** Work to be completed **
Reproduce the listing below as it stands. Leave out each image.

** Dataset section **
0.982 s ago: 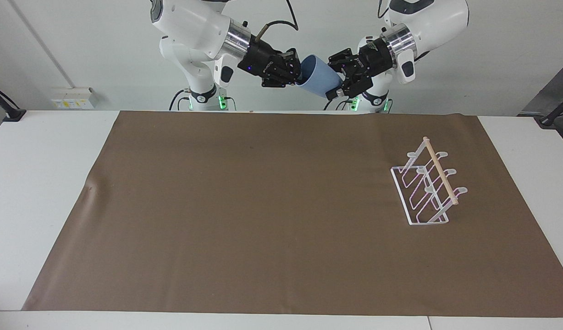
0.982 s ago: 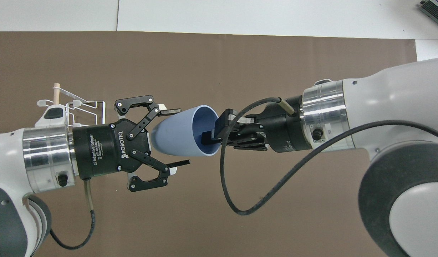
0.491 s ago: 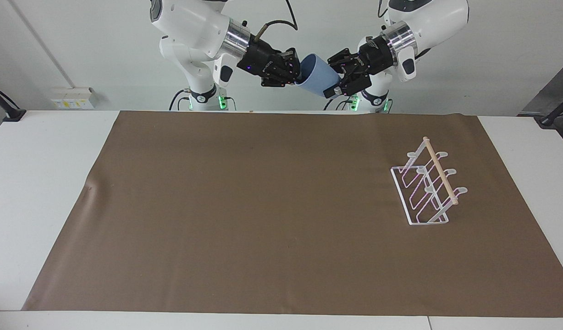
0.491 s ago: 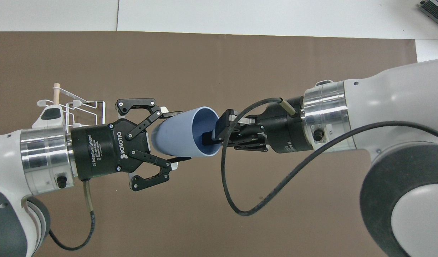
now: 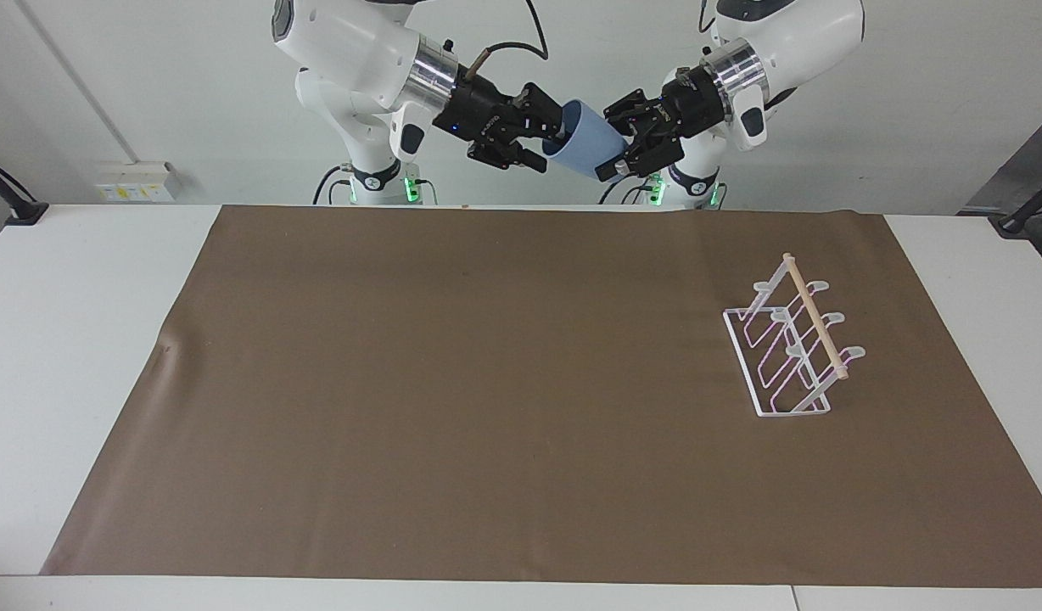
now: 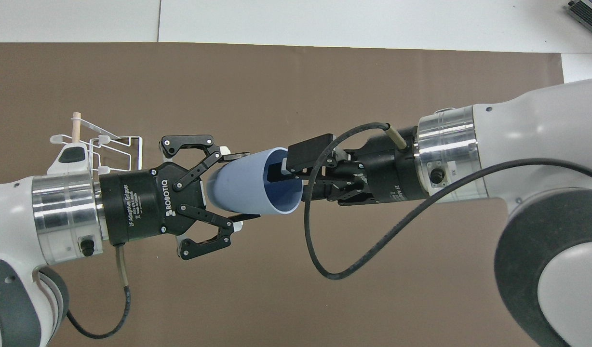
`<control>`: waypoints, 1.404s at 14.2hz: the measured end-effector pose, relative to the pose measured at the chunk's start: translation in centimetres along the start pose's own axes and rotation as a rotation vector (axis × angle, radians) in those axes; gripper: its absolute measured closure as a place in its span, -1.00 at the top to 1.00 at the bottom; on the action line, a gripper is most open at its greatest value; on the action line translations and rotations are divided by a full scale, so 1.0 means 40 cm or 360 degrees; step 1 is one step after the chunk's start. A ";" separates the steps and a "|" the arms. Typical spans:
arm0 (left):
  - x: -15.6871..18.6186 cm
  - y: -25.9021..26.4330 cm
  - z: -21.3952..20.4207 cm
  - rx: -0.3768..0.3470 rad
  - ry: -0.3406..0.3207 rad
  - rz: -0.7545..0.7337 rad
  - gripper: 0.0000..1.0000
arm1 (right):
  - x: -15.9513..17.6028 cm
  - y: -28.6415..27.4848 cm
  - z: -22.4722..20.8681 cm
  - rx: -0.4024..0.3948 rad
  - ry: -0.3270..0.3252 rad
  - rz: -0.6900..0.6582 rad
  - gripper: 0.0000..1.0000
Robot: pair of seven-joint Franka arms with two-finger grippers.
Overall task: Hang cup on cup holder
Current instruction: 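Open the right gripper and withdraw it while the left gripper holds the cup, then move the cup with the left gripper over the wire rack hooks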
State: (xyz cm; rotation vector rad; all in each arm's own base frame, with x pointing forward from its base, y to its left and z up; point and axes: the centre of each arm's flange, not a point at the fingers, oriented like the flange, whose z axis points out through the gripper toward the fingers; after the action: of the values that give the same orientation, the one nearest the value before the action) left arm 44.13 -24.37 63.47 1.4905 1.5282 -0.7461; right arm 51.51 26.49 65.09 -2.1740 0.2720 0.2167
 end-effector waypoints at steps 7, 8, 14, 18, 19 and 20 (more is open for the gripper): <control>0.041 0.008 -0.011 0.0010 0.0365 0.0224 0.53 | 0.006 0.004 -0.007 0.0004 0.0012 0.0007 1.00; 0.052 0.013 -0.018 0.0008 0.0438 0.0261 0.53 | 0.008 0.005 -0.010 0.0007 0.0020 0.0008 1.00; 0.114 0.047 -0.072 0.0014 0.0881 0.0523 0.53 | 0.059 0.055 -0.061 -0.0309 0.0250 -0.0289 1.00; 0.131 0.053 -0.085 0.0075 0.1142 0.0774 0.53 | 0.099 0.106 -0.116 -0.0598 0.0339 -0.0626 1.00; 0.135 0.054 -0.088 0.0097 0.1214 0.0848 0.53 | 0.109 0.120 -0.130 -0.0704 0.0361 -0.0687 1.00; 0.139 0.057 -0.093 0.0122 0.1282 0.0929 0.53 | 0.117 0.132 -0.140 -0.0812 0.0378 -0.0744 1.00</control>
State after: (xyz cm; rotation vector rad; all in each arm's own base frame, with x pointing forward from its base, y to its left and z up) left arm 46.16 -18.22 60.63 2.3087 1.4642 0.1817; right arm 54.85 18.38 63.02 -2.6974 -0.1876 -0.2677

** Answer to this problem **
0.982 s ago: 
0.982 s ago: 
0.491 s ago: 
0.491 s ago: 
now: 
now: 
`<control>`: waypoints, 1.404s at 14.2hz: the measured end-effector pose, relative to the pose measured at the chunk's start: translation in centimetres along the start pose's own axes and rotation as a rotation vector (axis × angle, radians) in those axes; gripper: its absolute measured closure as a place in its span, -1.00 at the top to 1.00 at the bottom; on the action line, a gripper is most open at its greatest value; on the action line translations and rotations are divided by a full scale, so 1.0 means 40 cm or 360 degrees; step 1 is one step after the chunk's start. A ";" separates the steps and a "|" the arms. Typical spans:
arm0 (left):
  - x: -15.6871..18.6186 cm
  - y: -25.9021..26.4330 cm
  - z: -21.3952..20.4207 cm
  - rx: -0.3768..0.3470 rad
  - ry: -0.3406..0.3207 rad
  - rz: -0.7545..0.7337 rad
  - gripper: 0.0000..1.0000
arm1 (right):
  - x: -15.9513..17.6028 cm
  - y: -28.6415..27.4848 cm
  - z: -22.4722..20.8681 cm
  - rx: -0.4024..0.3948 rad
  - ry: -0.3270..0.3252 rad
  - rz: -0.6900..0.6582 rad
  - gripper: 0.0000..1.0000
Robot: pair of seven-joint Franka arms with two-finger grippers.
Overall task: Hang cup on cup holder
Current instruction: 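Open the right gripper and withdraw it while the left gripper holds the cup, then move the cup with the left gripper over the wire rack hooks
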State: (xyz cm; rotation vector rad; all in each arm's own base frame, with x pointing forward from its base, y to its left and z up; point and axes: the centre of each arm's flange, not a point at the fingers, oriented like the flange, whose z axis points out through the gripper toward the fingers; after the action: of the values that give the same orientation, the one nearest the value before the action) left arm 44.13 -24.37 63.47 1.4905 1.5282 -0.7461; right arm 51.51 26.49 65.09 -2.1740 0.2720 0.2167
 end-effector waypoints at steps 7, 8, 14, 18, 19 and 20 (more is open for the gripper): <control>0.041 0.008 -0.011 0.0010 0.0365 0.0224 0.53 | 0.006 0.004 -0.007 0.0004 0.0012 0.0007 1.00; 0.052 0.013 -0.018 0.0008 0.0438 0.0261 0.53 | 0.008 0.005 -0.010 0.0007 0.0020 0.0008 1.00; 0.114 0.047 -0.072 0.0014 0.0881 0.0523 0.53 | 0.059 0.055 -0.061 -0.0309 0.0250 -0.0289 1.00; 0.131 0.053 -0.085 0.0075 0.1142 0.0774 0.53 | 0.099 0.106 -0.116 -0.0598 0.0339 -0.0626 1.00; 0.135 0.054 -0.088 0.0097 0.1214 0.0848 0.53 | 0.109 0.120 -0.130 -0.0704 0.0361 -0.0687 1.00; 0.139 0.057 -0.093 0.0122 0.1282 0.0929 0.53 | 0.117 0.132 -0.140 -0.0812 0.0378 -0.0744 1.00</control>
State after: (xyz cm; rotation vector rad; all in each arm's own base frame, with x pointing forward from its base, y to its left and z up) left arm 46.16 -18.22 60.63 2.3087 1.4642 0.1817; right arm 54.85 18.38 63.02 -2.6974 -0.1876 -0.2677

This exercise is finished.